Семен Митрофанович, не отвечая более, прошел в комнату: бедная комнатка была, пропитая. Кровать детская, диван продавленный, стол, стулья да шкафчик с полкой. На полке стояло зеркало, но Семен Митрофанович вдруг потерял к нему интерес, потому что в углу играл худенький мальчонка лет пяти: складывал что-то из чурок и кубиков. Увидев младшего лейтенанта, он неуверенно заулыбался, захлопал большими, как у матери, ресницами.
– Привет, Вова! – сказал Ковалев и с трудом присел на корточки возле ребенка. – Дом строишь?
– Дом… – шепотом согласился Вова, хотя строил совсем не дом, а Кремль.
«Запуган… – подумал Семен Митрофанович. – Ай запуган парнишка, запуган!..»
И вдруг остро пожалел, что за делами, за хлопотами сегодняшнего самого последнего дня напрочь позабыл об этом запуганном, тихом ребенке и не принес ему ни вафли, ни конфетки.
– Дом, – повторил. – А с кем же ты жить там будешь?
– С мамой, – тихо ответил мальчик.
В забитости его было что-то болезненное, почти ненормальное. И Семен Митрофанович сразу вспомнил своих сорванцов: шумных, горластых, веселых…
– А с папой?
Вова молчал, еще ниже опустив голову.
– С папой будешь в этом доме жить?
– И с папой… – послушно ответил ребенок, но ответил еле слышно и без интонаций.
– Да, – вздохнул Семен Митрофанович, тяжело поднимаясь. – Ты побольше дом строй, Вова. Попросторнее…
Он еще раз тоскливо оглядел полупропитую эту комнату, в которой из каждой прорехи выглядывала самая неприкрытая бедность, снял с полки зеркало и, озлобившись вдруг, большими шагами вышел на кухню.
Вера Кукушкина сидела между кухонным столиком и газовой плитой – на обычном хозяйском месте, но он сразу почувствовал, что место это не ее и что у нее здесь вообще нет своего места. Она улыбнулась Семену Митрофановичу той же тихой, испуганной улыбкой, какой только что ему улыбался ее сынишка, но Семен Митрофанович еще туже сдвинул сердитые брови, не давая в своем сердце простору для жалости.
– Поглядись, – сказал он, держа перед нею зеркало, как икону, на животе. – Хорошенько поглядись, гражданка Кукушкина.
– А чего? – робко удивилась Вера. – Зачем это?

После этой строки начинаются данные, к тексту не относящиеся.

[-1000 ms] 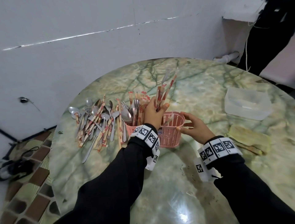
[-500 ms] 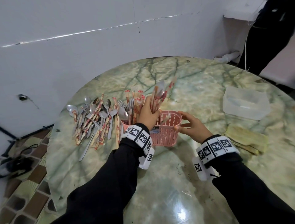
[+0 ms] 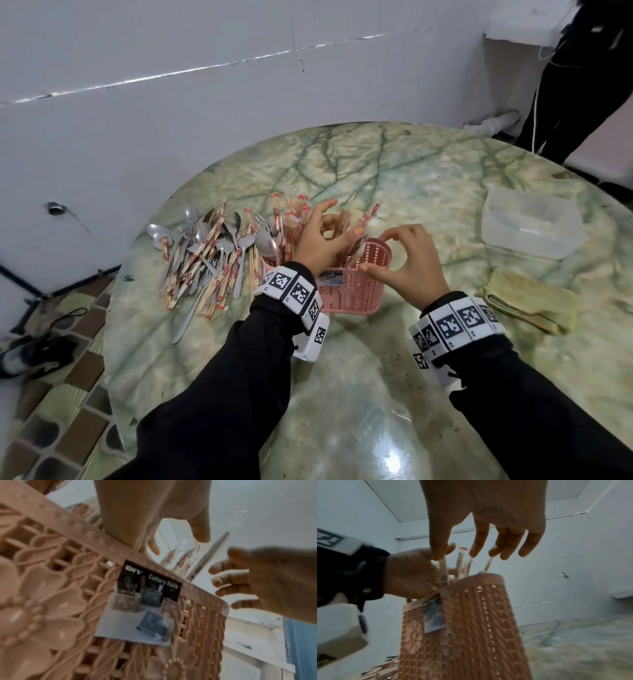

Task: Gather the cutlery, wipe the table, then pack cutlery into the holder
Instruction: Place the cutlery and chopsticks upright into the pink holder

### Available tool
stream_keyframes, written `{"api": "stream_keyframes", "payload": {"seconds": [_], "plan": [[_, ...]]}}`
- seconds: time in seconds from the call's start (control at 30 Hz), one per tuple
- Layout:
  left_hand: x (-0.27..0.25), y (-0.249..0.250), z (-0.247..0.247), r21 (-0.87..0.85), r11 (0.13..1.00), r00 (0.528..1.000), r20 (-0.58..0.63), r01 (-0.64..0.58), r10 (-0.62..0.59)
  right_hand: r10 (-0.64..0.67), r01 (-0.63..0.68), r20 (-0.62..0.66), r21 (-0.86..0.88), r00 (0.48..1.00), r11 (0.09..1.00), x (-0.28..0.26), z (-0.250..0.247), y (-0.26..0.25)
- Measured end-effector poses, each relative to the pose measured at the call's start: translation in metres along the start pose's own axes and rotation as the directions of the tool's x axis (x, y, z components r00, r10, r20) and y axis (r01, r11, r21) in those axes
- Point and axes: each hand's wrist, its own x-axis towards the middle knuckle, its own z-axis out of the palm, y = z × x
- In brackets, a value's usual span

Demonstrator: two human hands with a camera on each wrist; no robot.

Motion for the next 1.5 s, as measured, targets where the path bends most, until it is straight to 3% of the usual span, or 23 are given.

– Хороша? Нет, ты глядись, глядись! Ну как, хороша?
– Н-не знаю…
– А вот я знаю. Я точно знаю: хороша. Очень даже. И глаза у тебя, и брови, и губы, и зубы – ну все как надо, все на своем месте и все в лучшем виде. – Младший лейтенант вдруг почему-то опять вспомнил воробьиху и расстроился еще больше. – Ты в таком соку, в таком, я бы сказал, ядреном теле состоишь, что мужики за тобой, если захочешь, табунами ходить будут. Будут не для глупостей каких, а потому, что мать в тебе видят. Мать человеческую!.. Ты же здоровая женщина, Вера, ты же рожать должна! Ты же таких парнишек, таких девчонок жизни подарить можешь, что хоть в витрину их ставь!.. А что имеем, Вера? Что мы имеем-то на текущий момент?